# WHAT TO DO
What you return should be the lines from the one with "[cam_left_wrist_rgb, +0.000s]" through the one with "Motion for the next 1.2" in the data below, reproduced exactly with both ends, and no pictures at all.

# DATA FOR THIS EXERCISE
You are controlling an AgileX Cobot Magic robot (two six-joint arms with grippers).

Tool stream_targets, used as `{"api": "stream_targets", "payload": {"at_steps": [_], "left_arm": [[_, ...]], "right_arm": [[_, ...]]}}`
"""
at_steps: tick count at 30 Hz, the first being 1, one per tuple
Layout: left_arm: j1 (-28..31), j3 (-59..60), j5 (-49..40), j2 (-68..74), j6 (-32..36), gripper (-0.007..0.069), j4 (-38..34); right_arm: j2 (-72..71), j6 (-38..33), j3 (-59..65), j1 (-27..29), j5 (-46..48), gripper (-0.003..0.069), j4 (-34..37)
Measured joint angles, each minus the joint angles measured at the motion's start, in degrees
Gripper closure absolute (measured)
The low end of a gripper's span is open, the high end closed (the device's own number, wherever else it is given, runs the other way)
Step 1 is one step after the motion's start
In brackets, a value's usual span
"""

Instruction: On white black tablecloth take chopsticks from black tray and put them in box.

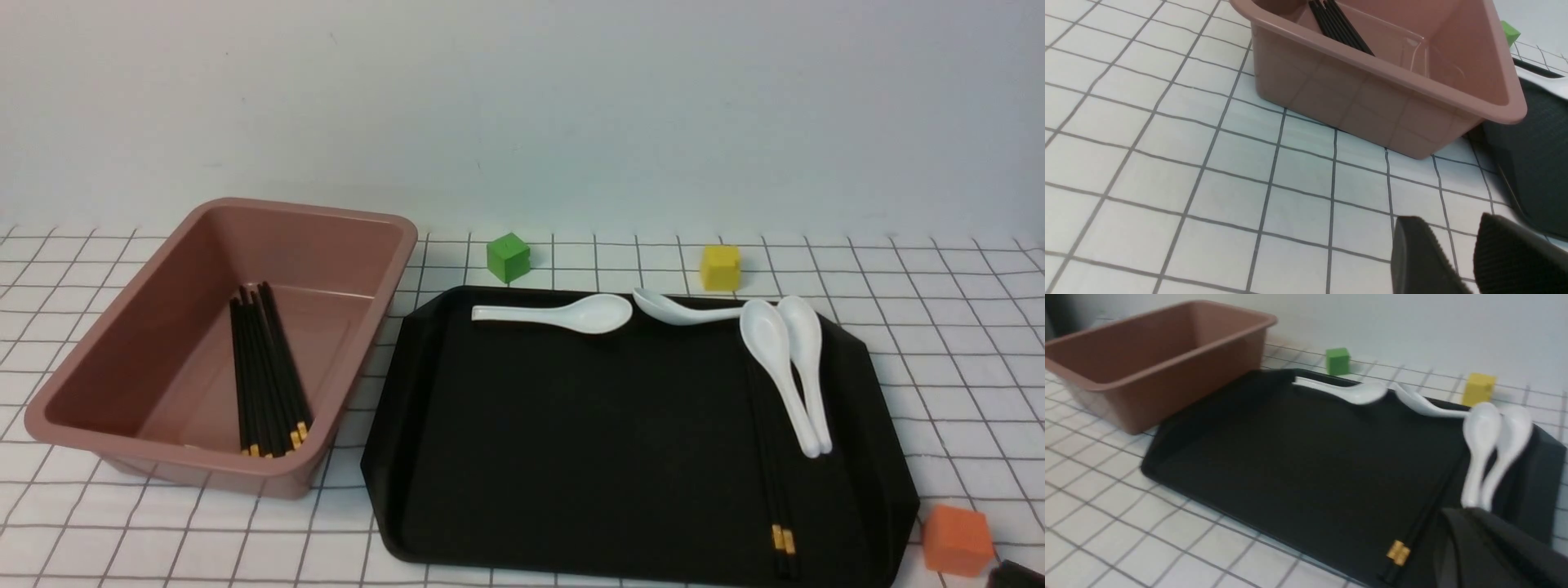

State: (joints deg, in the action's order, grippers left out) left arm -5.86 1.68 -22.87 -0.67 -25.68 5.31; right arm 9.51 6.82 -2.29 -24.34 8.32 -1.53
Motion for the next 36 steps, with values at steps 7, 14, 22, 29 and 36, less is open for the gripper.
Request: {"api": "stream_targets", "payload": {"at_steps": [7, 14, 22, 29, 36], "left_arm": [[0.00, 0.00, 0.00, 0.00, 0.00, 0.0388, 0.00], [0.00, 0.00, 0.00, 0.00, 0.00, 0.0388, 0.00], [0.00, 0.00, 0.00, 0.00, 0.00, 0.0388, 0.00], [0.00, 0.00, 0.00, 0.00, 0.00, 0.0388, 0.00], [0.00, 0.00, 0.00, 0.00, 0.00, 0.0388, 0.00]], "right_arm": [[-7.96, 0.00, 3.60, 11.69, 11.47, 0.0634, -0.07], [-10.07, 0.00, 3.35, 17.66, 12.62, 0.0624, -0.18], [-10.07, 0.00, 3.35, 18.05, 12.69, 0.0618, -0.18], [-10.07, 0.00, 3.35, 18.05, 12.69, 0.0614, -0.18], [-10.07, 0.00, 3.35, 18.05, 12.69, 0.0604, -0.18]]}}
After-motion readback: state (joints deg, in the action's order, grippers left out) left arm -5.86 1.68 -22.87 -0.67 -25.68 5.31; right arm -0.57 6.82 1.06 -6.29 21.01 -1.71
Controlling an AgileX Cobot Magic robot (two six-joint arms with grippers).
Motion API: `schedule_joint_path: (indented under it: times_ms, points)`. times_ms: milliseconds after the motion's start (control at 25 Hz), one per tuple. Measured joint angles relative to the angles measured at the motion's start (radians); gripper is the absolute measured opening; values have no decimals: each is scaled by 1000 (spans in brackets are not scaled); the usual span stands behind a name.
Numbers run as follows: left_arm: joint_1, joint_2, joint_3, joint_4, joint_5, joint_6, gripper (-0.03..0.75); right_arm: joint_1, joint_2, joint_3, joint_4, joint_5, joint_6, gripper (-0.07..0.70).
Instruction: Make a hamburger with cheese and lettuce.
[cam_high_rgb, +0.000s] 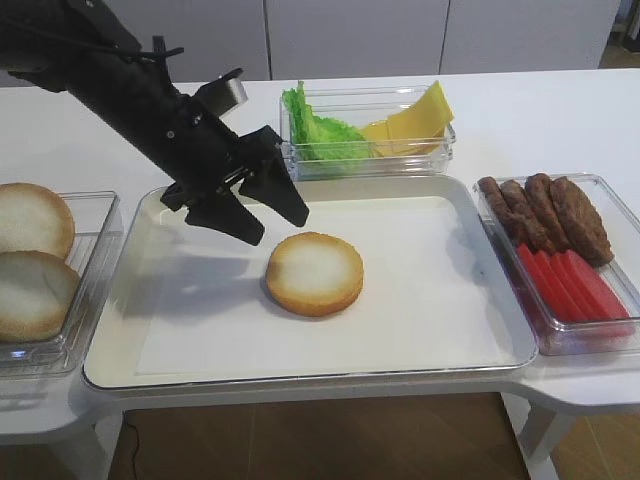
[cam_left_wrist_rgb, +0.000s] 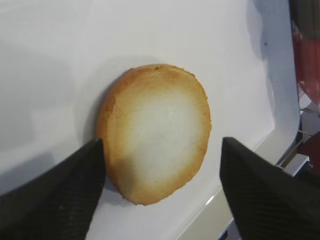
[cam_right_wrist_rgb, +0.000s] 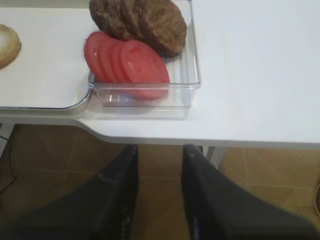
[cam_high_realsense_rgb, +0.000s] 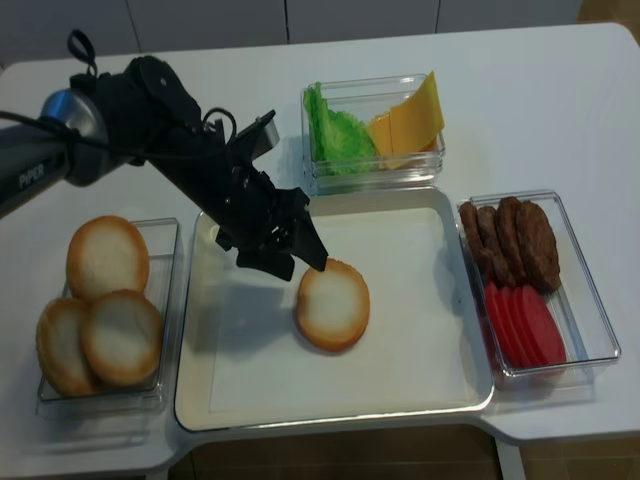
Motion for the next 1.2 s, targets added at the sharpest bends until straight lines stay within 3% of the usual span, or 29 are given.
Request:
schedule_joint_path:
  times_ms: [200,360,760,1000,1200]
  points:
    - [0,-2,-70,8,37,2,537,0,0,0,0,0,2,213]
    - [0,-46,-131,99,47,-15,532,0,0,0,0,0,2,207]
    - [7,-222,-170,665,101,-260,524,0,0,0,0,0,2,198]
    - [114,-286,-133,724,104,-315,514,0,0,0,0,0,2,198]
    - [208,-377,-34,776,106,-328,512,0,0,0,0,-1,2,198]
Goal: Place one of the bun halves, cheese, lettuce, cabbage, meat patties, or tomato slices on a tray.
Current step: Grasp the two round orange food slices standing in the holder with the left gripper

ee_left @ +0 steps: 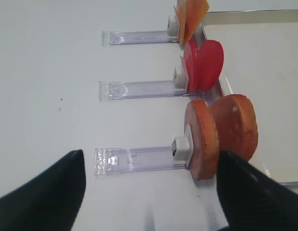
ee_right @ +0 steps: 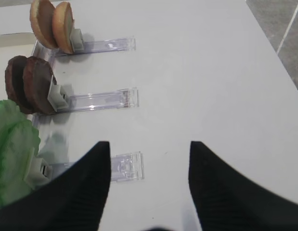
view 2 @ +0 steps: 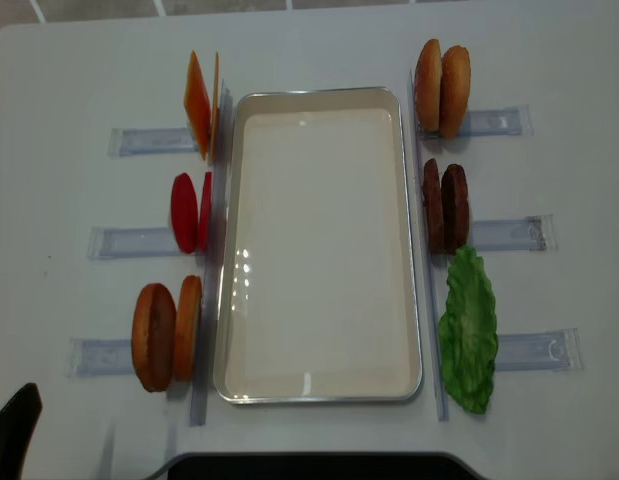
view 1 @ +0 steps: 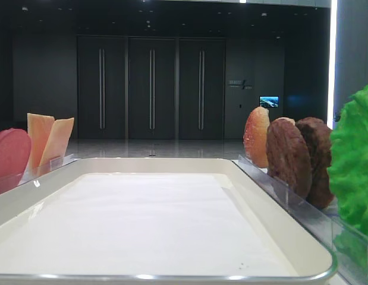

# SOLUTION TO THIS PROBLEM
[cam_left_wrist_rgb, +0.000s] 
[cam_right_wrist_rgb, +0.000s] 
[cam_high_realsense_rgb, +0.000s] 
Motion for the next 1.2 s, targets added at the sharpest bends until straight lines stay within 3% of the usual span, or 29 are given.

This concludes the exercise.